TASK INPUT:
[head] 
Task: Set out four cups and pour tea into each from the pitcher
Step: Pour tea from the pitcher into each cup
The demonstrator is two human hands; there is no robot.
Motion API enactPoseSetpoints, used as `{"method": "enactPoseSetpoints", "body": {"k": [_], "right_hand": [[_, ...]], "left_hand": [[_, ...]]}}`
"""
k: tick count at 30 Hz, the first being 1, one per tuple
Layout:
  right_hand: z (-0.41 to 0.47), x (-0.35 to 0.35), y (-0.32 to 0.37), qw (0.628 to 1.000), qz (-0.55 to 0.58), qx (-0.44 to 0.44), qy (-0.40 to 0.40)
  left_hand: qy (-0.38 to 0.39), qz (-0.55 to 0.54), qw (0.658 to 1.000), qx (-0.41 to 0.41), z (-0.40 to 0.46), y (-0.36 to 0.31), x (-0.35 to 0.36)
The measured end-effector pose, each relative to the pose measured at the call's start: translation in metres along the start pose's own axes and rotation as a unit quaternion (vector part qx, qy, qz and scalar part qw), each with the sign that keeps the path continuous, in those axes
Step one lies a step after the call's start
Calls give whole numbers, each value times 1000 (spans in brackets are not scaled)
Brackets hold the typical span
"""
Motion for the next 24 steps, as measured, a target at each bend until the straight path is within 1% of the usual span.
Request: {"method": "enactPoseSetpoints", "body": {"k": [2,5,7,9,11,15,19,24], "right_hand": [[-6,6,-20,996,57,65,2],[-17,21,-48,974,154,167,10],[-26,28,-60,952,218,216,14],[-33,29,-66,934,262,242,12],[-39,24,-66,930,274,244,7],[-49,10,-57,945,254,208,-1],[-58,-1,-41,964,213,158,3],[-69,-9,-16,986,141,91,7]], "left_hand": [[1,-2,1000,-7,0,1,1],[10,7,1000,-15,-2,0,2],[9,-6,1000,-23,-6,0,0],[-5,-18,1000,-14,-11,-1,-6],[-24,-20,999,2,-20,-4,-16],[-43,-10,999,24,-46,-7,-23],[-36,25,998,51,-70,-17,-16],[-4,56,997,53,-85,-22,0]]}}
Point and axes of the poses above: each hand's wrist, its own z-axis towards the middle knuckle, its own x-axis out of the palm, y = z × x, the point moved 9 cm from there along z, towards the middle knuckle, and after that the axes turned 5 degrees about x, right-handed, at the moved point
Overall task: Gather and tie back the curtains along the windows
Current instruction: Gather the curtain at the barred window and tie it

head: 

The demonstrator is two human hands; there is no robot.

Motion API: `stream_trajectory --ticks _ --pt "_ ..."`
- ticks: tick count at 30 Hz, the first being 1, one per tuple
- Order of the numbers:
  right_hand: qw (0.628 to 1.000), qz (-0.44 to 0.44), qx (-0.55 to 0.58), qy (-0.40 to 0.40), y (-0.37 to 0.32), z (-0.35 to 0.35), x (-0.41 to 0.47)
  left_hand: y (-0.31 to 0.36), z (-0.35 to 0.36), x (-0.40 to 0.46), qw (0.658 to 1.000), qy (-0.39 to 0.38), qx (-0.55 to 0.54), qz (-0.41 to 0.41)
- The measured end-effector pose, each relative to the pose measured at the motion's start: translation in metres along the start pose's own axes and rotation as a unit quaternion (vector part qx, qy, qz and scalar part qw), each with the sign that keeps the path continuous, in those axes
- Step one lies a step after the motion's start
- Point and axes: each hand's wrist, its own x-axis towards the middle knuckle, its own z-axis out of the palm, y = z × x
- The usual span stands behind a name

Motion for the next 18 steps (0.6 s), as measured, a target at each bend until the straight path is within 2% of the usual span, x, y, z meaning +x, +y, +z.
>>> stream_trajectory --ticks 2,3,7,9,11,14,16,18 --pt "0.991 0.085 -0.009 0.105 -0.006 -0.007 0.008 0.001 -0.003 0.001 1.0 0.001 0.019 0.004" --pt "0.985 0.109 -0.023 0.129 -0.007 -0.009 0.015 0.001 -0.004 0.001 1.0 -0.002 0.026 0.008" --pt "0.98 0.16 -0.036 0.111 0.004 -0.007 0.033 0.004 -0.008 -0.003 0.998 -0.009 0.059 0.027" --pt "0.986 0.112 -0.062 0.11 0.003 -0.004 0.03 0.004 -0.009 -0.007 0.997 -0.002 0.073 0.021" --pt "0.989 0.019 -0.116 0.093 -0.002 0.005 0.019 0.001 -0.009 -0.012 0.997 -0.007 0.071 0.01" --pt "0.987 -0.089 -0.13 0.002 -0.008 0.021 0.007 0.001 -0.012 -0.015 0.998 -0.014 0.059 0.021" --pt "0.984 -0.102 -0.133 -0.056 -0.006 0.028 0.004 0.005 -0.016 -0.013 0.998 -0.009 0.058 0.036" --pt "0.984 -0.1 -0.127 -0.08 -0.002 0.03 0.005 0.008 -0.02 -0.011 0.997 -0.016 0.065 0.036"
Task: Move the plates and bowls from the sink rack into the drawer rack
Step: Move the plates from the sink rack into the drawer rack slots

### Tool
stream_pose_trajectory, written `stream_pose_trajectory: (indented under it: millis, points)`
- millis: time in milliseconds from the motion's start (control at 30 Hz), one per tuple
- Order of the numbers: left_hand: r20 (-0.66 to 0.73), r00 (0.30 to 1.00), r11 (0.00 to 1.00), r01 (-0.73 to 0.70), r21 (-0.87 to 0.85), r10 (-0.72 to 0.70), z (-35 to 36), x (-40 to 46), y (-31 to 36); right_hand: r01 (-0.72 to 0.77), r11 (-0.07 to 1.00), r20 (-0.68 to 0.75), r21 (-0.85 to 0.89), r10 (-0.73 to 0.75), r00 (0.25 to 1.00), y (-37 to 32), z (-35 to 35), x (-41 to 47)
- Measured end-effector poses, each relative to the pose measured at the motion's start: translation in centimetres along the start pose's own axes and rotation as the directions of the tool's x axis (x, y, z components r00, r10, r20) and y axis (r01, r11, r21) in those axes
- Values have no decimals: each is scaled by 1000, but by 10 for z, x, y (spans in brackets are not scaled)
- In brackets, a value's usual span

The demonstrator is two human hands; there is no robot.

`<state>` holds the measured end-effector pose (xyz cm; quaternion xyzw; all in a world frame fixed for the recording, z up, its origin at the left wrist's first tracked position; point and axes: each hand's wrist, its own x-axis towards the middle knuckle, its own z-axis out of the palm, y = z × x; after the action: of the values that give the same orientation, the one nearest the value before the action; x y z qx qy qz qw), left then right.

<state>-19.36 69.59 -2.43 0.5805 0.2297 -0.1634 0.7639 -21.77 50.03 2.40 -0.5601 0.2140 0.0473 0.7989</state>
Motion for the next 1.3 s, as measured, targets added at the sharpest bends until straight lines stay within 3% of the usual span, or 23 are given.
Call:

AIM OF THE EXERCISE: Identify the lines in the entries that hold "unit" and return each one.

RESPONSE TO THE EXERCISE:
The measured end-effector pose, each relative to the pose measured at the call's start: translation in metres along the start pose's own axes and rotation as a unit quaternion (vector part qx, qy, qz and scalar part qw), each with the sign that keeps the path continuous, in those axes
- The measured end-effector pose, each relative to the pose measured at the motion's start: translation in metres along the start pose's own axes and rotation as a unit quaternion (vector part qx, qy, qz and scalar part qw), each with the sign that keeps the path continuous, in those axes

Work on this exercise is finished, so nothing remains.